TORTURA DELLA GOCCIA: È una delle torture più lunghe di tutte ed è stata utilizzata in passato quasi esclusivamente in Cina. La vittima viene immobilizzata in posizione seduta o sdraiata e sulla sua fronte vengono fatte scendere gocce d’acqua ad intervalli regolari. A lungo andare causa disagi psicologici (oltre ai crampi per la posizione), ma secondo le leggende si riuscirebbe anche alla perforazione del cranio.

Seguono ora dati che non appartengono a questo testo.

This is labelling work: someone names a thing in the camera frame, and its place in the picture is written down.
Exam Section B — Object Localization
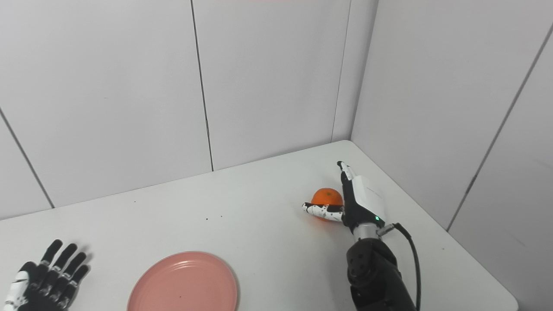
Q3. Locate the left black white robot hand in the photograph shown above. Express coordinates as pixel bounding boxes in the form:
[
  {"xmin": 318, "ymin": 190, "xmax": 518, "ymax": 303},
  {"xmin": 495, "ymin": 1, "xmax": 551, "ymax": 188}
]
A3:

DIGIUNO: L’idea di morire di fame non porta un innocente ad una falsa confessione, ma con l’andare dei giorni quella che sembra una tortura lieve diventa un vero inferno: quando la fame inizia a prendere il sopravvento anche le capacità psichiche vengono meno e alla fine chiunque, pur di non morire, arriva ad accettare qualunque compromesso. In passato in tutta Europa si utilizzava anche la tortura della sete, molto più sbrigativa perché senz’acqua le vittime resistevano pochi giorni prima di confessare qualunque colpa.

TORTURE ELETTRICHE: Sicuramente sono tra le torture più recenti. Usate molto nella seconda guerra mondiale e nel Vietnam, consistevano nell’utilizzare elettrodi applicati ad una spia o a scosse con diversi strumenti per obbligarla a svelare le tattiche nemiche. La maggior parte delle volte erano anche metodi di esecuzione perchè le spie e i prigionieri di guerra venivano eliminati anche in caso di disfatta. Ci sono moltissime varianti, ma qui riporto una delle più atroci: l’elettroshock, utilizzato in medicine nella prima metà del XX secolo per la “cura” dei pazienti affetti da disturbi mentali o troppo violenti.

MUTILAZIONE: Eh sì, dolore e paura erano i principali fattori su cui si faceva pressione per ottenere una confessione o punire una persona. Qui ci sarebbe da sbizzarrirsi, ma nella maggior parte dei casi, sin dall’alba dei tempi, quando si voleva punire una persona senza ucciderla si tendeva a mutilarne parti del corpo secondarie, come le dita, le orecchie, gli occhi o la lingua. In questa casistica rientrano anche tagli sul corpo, l’asportazione di denti o unghie e l’evirazione.

STUPRO: Nel Medioevo si cercava di unire il piacere al dovere e la dimostrazione è proprio questo articolo in cui ho toccato solo una parte delle moltissime torture inventate dagli inquisitori o dai carnefici. Lo stupro era un metodo usato sia da maschi che da femmine: pare strano, ma se per un torturatore lo stupro di una donna era anche appagante (soprattutto se le presunte streghe erano ragazze o bambine), le donne spesso ne facevano uso su altre donne, specialmente nei monasteri di clausura per impartire una rigida dottrina. E per quanto lo stupro fisico potesse essere brutale e doloroso (perché spesso avveniva di massa), quello con gli oggetti utilizzati da donne su altre donne era devastante e spesso mortale: si utilizzavano i più impensabili strumenti, spesso dotati di spuntoni o parti rugose e le ferite interne spesso degeneravano in emorragie inarrestabili.

SOLLETICO: Sono pochissime le persone insensibili al solletico e su questo principio si basavano alcune torture perpetrate su prigionieri di un certo rango. Facendo il solletico nei punti giusti si obbligava l’accusato a confessare le colpe richieste senza lasciare segni sul suo corpo, dando così segno che la confessione veniva ottenuta senza ledere fisicamente il soggetto.

Queste sono solo alcune delle torture che l’uomo è stato capace di inventare nella sua storia, un po’ per desiderio di punire, un po’ per ottenere confessioni, ma sicuramente in gran parte per il semplice piacere di fare del male al prossimo.